# Record excerpts
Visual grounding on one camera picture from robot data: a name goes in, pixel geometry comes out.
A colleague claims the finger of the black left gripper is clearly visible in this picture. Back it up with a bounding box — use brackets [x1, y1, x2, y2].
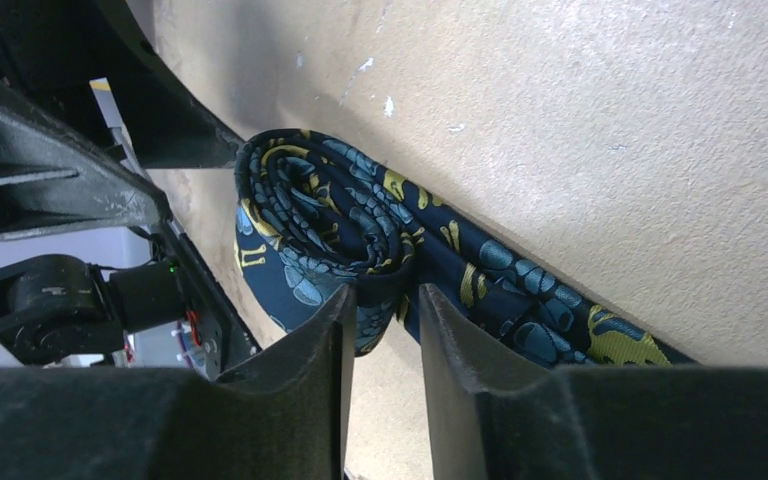
[0, 80, 172, 241]
[0, 1, 243, 169]

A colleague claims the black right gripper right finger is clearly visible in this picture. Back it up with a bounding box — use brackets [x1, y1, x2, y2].
[419, 284, 768, 479]

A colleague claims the navy blue shell pattern tie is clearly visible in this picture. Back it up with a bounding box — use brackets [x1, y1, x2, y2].
[234, 129, 687, 368]

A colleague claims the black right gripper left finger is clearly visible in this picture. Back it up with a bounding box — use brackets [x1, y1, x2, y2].
[0, 285, 356, 479]

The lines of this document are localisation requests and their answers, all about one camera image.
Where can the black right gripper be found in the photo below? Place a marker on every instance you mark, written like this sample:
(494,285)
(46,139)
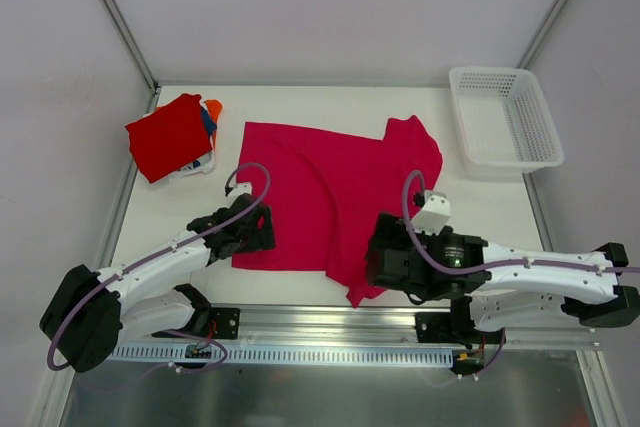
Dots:
(382,257)

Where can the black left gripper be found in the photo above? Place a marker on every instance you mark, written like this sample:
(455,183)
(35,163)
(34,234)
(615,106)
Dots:
(257,229)

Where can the crimson pink t-shirt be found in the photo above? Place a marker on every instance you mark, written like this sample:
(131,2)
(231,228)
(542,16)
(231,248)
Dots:
(326,190)

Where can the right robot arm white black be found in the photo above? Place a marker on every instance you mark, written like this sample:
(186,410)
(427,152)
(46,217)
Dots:
(492,288)

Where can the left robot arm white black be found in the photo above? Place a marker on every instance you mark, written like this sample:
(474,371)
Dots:
(94,312)

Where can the folded white t-shirt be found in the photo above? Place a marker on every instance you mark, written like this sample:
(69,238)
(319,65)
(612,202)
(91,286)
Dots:
(202,165)

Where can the folded red t-shirt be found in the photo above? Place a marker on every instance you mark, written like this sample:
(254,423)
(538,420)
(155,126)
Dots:
(170,137)

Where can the folded orange t-shirt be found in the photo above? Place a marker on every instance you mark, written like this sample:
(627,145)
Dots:
(213,109)

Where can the white perforated plastic basket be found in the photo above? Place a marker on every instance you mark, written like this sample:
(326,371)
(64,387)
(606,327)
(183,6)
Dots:
(503,122)

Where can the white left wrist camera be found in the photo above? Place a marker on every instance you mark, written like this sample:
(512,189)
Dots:
(238,189)

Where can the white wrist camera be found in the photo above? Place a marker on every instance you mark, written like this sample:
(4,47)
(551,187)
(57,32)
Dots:
(238,189)
(433,214)

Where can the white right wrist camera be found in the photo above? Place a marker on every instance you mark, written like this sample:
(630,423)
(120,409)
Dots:
(433,214)

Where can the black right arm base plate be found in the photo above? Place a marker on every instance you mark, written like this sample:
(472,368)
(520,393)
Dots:
(452,328)

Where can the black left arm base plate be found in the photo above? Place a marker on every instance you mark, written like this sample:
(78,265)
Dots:
(222,323)

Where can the aluminium mounting rail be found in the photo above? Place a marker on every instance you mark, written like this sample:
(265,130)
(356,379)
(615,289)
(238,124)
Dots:
(385,327)

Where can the white slotted cable duct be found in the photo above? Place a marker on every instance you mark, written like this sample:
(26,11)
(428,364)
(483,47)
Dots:
(184,353)

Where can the left aluminium frame post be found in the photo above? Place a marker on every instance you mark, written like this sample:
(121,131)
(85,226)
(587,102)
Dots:
(130,43)

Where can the aluminium frame post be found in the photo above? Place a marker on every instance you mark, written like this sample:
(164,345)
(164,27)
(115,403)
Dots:
(130,43)
(542,33)

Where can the right aluminium frame post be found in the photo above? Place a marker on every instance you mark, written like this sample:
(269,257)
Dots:
(542,33)

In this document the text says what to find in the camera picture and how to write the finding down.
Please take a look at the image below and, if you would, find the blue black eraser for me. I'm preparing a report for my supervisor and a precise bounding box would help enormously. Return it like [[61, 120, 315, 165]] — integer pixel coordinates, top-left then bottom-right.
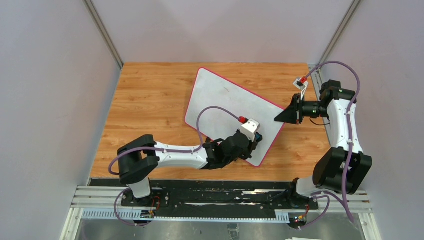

# Instructions to follow
Leaving out the pictures, restate the listing above exactly.

# Expected answer
Visual grounding on one camera picture from robot data: a name goes in, pixel geometry comes out.
A colleague claims the finger of the black left gripper is clearly visible in this picture. Back it up with a bounding box — use brackets [x1, y1, x2, y2].
[0, 80, 172, 241]
[0, 1, 243, 169]

A colleague claims the black right gripper right finger is clearly visible in this picture. Back it up with a bounding box — use brackets [x1, y1, x2, y2].
[419, 284, 768, 479]

A colleague claims the navy blue shell pattern tie is clearly visible in this picture. Back it up with a bounding box — use brackets [x1, y1, x2, y2].
[234, 129, 687, 368]

A colleague claims the black right gripper left finger is clearly visible in this picture. Back it up with a bounding box — use brackets [x1, y1, x2, y2].
[0, 285, 356, 479]

The lines of this document are localisation requests and their answers, all about one camera image.
Where can the black right gripper be found in the photo below? Place a marker on every instance you mark, written like this sample:
(494,285)
(46,139)
Dots:
(382,257)

Where can the black left gripper be found in the photo above? Place a marker on every instance you mark, written like this sample:
(455,183)
(35,163)
(34,234)
(615,106)
Dots:
(257,229)

Where can the crimson pink t-shirt be found in the photo above? Place a marker on every instance you mark, written like this sample:
(131,2)
(231,228)
(542,16)
(231,248)
Dots:
(326,190)

Where can the right robot arm white black be found in the photo above? Place a marker on every instance you mark, written like this sample:
(186,410)
(427,152)
(46,217)
Dots:
(492,288)

Where can the left robot arm white black be found in the photo above? Place a marker on every instance you mark, written like this sample:
(474,371)
Dots:
(94,312)

Where can the folded white t-shirt be found in the photo above? Place a marker on every instance you mark, written like this sample:
(69,238)
(319,65)
(612,202)
(91,286)
Dots:
(202,165)

Where can the folded red t-shirt be found in the photo above? Place a marker on every instance you mark, written like this sample:
(254,423)
(538,420)
(155,126)
Dots:
(170,137)

Where can the folded orange t-shirt be found in the photo above? Place a marker on every instance you mark, written like this sample:
(627,145)
Dots:
(213,109)

Where can the white perforated plastic basket be found in the photo above? Place a marker on every instance you mark, written like this sample:
(326,371)
(64,387)
(606,327)
(183,6)
Dots:
(503,122)

Where can the white left wrist camera be found in the photo above? Place a marker on every instance you mark, written like this sample:
(512,189)
Dots:
(238,189)

Where can the white wrist camera be found in the photo above? Place a marker on every instance you mark, written like this sample:
(4,47)
(551,187)
(57,32)
Dots:
(238,189)
(433,214)

Where can the white right wrist camera be found in the photo above? Place a marker on every instance you mark, written like this sample:
(630,423)
(120,409)
Dots:
(433,214)

Where can the black right arm base plate be found in the photo above? Place a marker on every instance you mark, written like this sample:
(472,368)
(520,393)
Dots:
(452,328)

Where can the black left arm base plate be found in the photo above? Place a marker on every instance you mark, written like this sample:
(78,265)
Dots:
(222,323)

Where can the aluminium mounting rail be found in the photo above? Place a marker on every instance you mark, written like this sample:
(265,130)
(356,379)
(615,289)
(238,124)
Dots:
(385,327)

Where can the white slotted cable duct be found in the photo above? Place a marker on every instance you mark, written like this sample:
(26,11)
(428,364)
(483,47)
Dots:
(184,353)

Where can the left aluminium frame post be found in the photo above? Place a marker on every instance you mark, written like this sample:
(121,131)
(85,226)
(587,102)
Dots:
(130,43)

Where can the aluminium frame post be found in the photo above? Place a marker on every instance you mark, written like this sample:
(164,345)
(164,27)
(115,403)
Dots:
(130,43)
(542,33)

Where can the right aluminium frame post be found in the photo above? Place a marker on every instance you mark, written like this sample:
(269,257)
Dots:
(542,33)

In this document the text says what to find in the camera picture and how to write the finding down.
Please take a look at the image below and, if you would, find the blue black eraser for me. I'm preparing a report for my supervisor and a precise bounding box would help enormously. Return it like [[61, 120, 315, 165]] — integer pixel coordinates, top-left then bottom-right.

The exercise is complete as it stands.